I spoke with Matt Cox after reading this great article which
is a Summary of "The 7 Habits of Highly Effective People". I know you'll
enjoy it as much as I did!
"7 Habits" Outlined
Stephen Covey is the author of numerous self-help books including the
recently released The 8th Habit: From Effectiveness to Greatness. The basis for the material in this article
comes from his classic book The 7 Habits of Highly Effective People.
If you are going to be a leader, you must manage your time efficiently. To do
this, you need to determine if you are spending time on urgent or important
activities. The chart below is a great tool to evaluate every activity
you do during the course of each day. Thinking in terms of these squares when
you reach for the phone or put off something you know is important will go a
great distance towards helping you establish your priorities and become more
effective in fulfilling the vision for your business.
Everything you do through a day is either
* Urgent and Important (Square I)
* Not Urgent and Important (Square II)
* Urgent and Not Important (Square III)
* Not Urgent and Not Important (Square IV)
Let me explain. Two weeks ago, as I started work on this article, it fit into
Square II. It was not urgent but it was important. Two hours ago, when I started
putting the final touches on this article it became urgent and important and
moved into Square I.
A phone rings. Our society has conditioned us to believe that the sound of a
ringing phone is always urgent. It might be a Square I activity or it could be a
Square III activity. Truthfully, a ringing phone could fit into any of the four
squares. Leaders must decide how that ringing phone fits within their
priorities. (Caller ID is a great help in evaluating the use of your time BEFORE
you answer your phone.)
As a leader, your time is more valuable than your money. This chart is a tool
that will help you protect and manage your time.

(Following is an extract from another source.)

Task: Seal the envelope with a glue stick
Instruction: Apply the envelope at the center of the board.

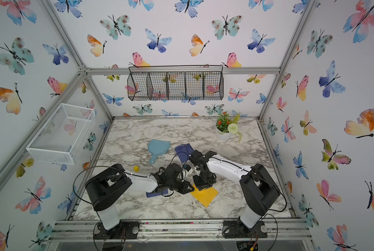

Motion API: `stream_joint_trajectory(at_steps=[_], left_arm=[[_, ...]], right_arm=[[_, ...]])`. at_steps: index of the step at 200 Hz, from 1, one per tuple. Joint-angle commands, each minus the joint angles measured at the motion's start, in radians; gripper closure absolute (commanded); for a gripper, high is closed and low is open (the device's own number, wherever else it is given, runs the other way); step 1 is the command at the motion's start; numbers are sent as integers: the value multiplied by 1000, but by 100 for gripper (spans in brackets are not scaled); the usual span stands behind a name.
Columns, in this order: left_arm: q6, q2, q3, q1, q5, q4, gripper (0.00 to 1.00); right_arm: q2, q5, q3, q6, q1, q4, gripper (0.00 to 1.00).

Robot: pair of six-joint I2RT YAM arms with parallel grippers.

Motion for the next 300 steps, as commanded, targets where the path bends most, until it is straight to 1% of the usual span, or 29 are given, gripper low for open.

You begin by looking at every
activity and begin evaluating it and asking "where does this activity fit within
Ideally, you want as many activities as possible within Square II. For example,
your car breaks down on the highway. It is your only means of transportation.
That means repairing it has become a Square I activity. You must cancel your
day's activities and get it fixed. However, if you make a point to do routine
repairs and maintenance on your car, then you could schedule the work to be done
when it is convenient to you and it becomes a Square II activity.

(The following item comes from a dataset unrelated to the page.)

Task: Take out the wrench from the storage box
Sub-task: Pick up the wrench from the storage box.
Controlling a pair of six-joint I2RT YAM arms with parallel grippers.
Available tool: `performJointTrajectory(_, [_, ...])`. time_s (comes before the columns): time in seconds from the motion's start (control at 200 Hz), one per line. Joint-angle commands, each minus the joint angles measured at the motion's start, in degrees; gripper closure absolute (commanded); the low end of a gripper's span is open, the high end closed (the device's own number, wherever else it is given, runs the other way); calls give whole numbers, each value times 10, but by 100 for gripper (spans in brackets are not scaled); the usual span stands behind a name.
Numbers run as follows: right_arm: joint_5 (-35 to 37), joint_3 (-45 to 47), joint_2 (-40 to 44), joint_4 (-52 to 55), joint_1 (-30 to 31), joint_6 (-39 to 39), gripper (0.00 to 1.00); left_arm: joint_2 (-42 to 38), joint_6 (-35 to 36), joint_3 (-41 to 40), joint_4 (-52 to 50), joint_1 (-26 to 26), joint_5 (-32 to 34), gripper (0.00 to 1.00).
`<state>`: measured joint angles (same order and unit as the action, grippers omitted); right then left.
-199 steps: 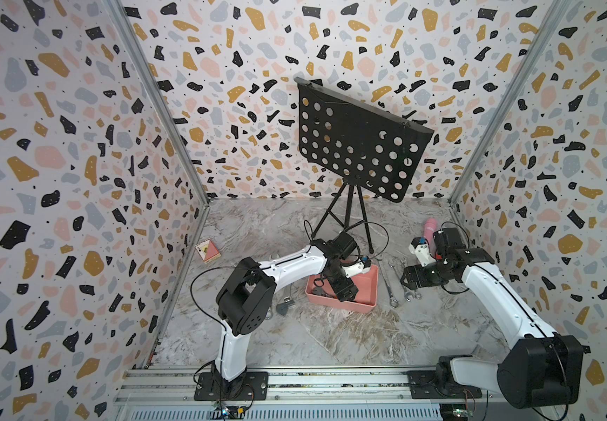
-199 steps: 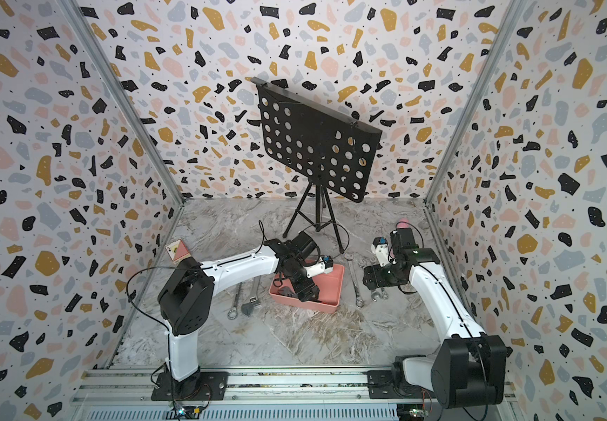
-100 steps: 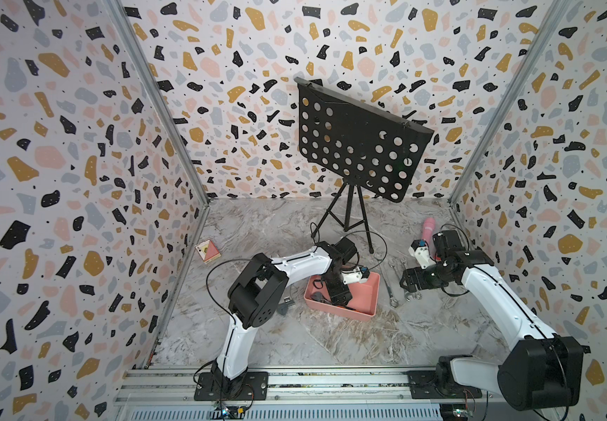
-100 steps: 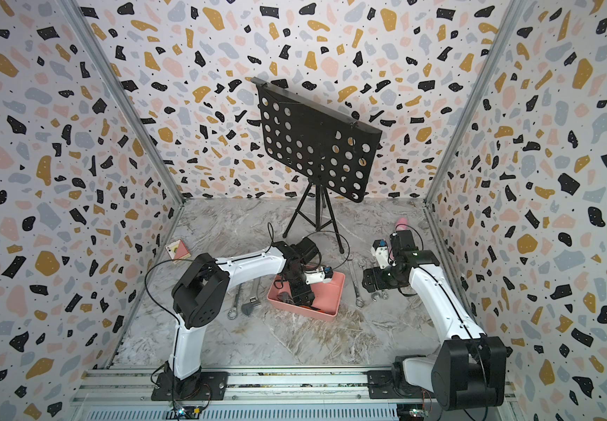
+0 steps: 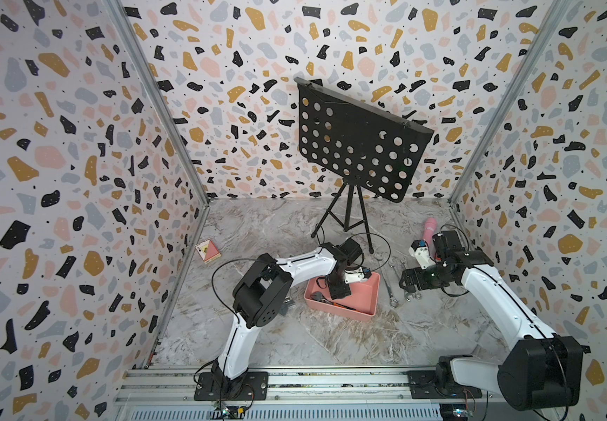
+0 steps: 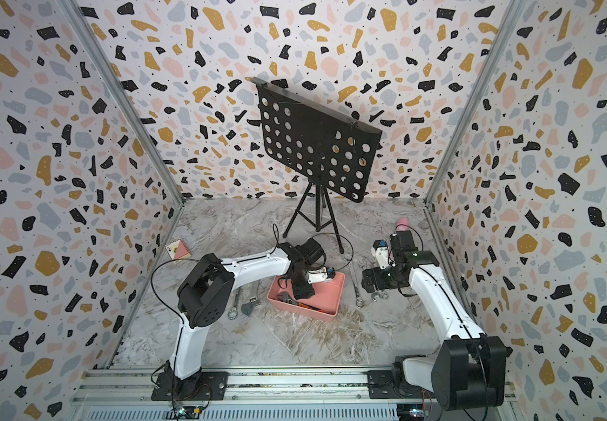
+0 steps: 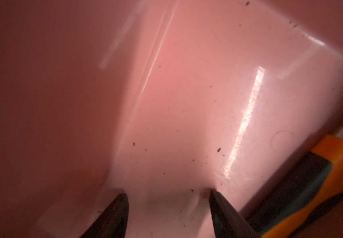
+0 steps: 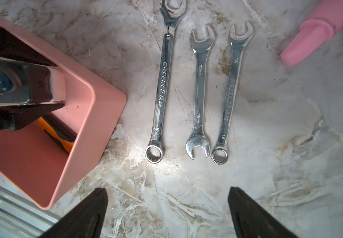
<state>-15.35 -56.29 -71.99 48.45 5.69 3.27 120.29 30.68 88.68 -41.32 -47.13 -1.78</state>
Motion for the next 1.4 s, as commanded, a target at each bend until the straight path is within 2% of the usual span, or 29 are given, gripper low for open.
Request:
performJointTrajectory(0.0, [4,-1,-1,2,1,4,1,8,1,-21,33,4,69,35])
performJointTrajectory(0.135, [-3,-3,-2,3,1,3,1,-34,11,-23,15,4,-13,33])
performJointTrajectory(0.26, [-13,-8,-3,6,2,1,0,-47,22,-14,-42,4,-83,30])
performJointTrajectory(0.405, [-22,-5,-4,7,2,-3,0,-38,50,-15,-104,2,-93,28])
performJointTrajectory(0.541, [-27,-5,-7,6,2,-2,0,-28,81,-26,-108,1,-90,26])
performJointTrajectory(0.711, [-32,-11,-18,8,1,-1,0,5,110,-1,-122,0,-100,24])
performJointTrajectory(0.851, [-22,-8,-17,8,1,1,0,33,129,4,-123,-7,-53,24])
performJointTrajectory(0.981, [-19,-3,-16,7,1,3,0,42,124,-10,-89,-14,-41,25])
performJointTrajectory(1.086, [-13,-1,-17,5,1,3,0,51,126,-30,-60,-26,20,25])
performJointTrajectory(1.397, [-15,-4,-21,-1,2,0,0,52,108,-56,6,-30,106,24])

You can also apply this to your business. If you have three
Gatherings over a two day period, you can wait until a couple of hours before
the first Gathering to prepare your samples. This activity is now urgent and
important and it becomes a Square I activity.
Instead, if you prepare your samples for all of the Gatherings the day before
the first Gathering, you make it a Square II activity.
Matthew Cox lives with his wife and eight children in New Mexico where they
home school their children while teaching them about business and investments.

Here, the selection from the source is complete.